What does the presence of Christian theology in the media mean for Christianity in modernity?

Elaine Graham's chapter, "What we make of the world" explores the complex and delicate relationship between religion and popular culture. She accounts the differences, and in some cases binarism, between the Christian Church and its representation in the media to the modern experience of secularisation, individualisation and religious pluralism. Graham's primary concern is whether this relationship makes Christian dogma and social practice more accessible and relevant, or whether it is commercialised and destabilised by its interaction with media in all its resources (2007: 65).


Advertising Poster by Frid'rick for 'Le Bible Amusante' an 1890 French publication by Leo Taxil.
Photograph published by Emile Levy, 14 November 2012, from WikiMedia Commons, 14 March 2013. http://commons.wikimedia.org/wiki/File:La_Bible_amusante.jpg

The primary motivation of theology's "turn" to popular media might be to make more accessible an engagement with the sources and norms of religious tradition (Graham, 2007: 66). In what is likely a conceptual stretch at best, Graham argues that culture "may be viewed as the entirety of human creative activity" (66). In this sense, culture both produces, and contextualizes, human meaning making and creating. Any "turn" by theology to popular culture therefore represents the encultration of religious doctrine, and the mingling of that theology with the everyday, lived experience. By defining culture in these terms, Graham commits the argumental  fallacy of affirming the consequent. If culture is the lived experience then theology's relationship with culture simply represents its relationship with the human lived experience. The rest of her argument, namely that the presence of theology in the popular culture medium makes it more accessible and relevant, is weakened by this rhetorical error.

In saying this, her position on culture as the entirety of human creative experience (intuitively at least) places religion and culture on the same conceptual terrain. This a helpful and accessible way of assessing how religion is viewed in modernity, namely, as part of an individual spiritual life rather than within the boundaries of doctrine and institution. Religion, like culture, might be read as the domain for meaning-making and self-actualisation, which speaks to the core principles of Christianity.

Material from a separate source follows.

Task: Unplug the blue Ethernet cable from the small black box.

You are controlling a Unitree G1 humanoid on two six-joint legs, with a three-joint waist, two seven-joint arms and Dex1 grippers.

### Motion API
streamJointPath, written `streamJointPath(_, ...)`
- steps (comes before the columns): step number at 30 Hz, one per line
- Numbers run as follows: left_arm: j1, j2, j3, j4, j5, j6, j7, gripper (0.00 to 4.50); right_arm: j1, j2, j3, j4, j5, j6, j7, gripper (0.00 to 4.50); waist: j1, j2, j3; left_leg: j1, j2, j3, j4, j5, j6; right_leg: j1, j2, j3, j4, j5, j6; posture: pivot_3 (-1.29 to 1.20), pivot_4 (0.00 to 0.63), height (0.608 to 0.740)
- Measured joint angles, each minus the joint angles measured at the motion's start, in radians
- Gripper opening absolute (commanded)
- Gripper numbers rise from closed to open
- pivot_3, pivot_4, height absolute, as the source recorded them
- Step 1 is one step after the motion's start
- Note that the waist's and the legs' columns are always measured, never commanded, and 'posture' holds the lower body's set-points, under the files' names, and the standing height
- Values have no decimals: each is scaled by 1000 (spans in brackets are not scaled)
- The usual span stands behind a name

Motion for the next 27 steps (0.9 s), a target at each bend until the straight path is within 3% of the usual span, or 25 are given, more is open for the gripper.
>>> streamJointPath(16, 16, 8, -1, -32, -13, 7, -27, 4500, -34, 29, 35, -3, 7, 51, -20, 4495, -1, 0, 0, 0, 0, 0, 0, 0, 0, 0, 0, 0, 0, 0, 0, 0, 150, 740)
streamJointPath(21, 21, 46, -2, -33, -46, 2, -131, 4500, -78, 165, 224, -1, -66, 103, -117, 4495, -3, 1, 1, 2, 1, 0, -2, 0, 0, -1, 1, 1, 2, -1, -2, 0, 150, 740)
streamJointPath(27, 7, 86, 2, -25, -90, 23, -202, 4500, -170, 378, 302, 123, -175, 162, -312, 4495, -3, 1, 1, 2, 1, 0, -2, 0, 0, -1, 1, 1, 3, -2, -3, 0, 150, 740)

Whether the doctrine and dogma of traditional Christian theology is commercialised by its interaction with popular media is considered only in application to very specific examples. The example used in the article of the "Jerry Springer" satire serves more to demonstrate the difference between programs of a religious nature in the popular media and the popular media referencing religion as as source of satire. This, in itself, is not particularly helpful to the question at hand. All it does is demonstrate that the satirization of religious principles will destabilise the boundaries of meaning and belief within a religion if the audience is receptive to that satirization. That is to say, making fun of Christian dogma is only damaging to that dogma if the audience believes that humour is warranted. This is a matter of taste, audience and context more than it is of popular culture as a whole. In saying that, if the boundaries between the discourse of popular media and the discourse of Christianity are collapsed, each domain loses some of its autonomy. This creates an environment where there is little room for critical space, of both the media as a mode of representation and of the substance of theological claims. While, for the discerning viewer, this should not pose any serious threat to the stability of their own belief set, the slipperiness and subjectivity of representation and meaning in media discourse should be taken with a grain of salt.

References

Graham, E. 2007. "What We Make of the World: The Turn to 'Culture' in Theology and Study of Religion'. In Between Sacred and Profane: Researching Religion and Popular Culture. New York: IB Taurus & Co. Ltd. Ebook.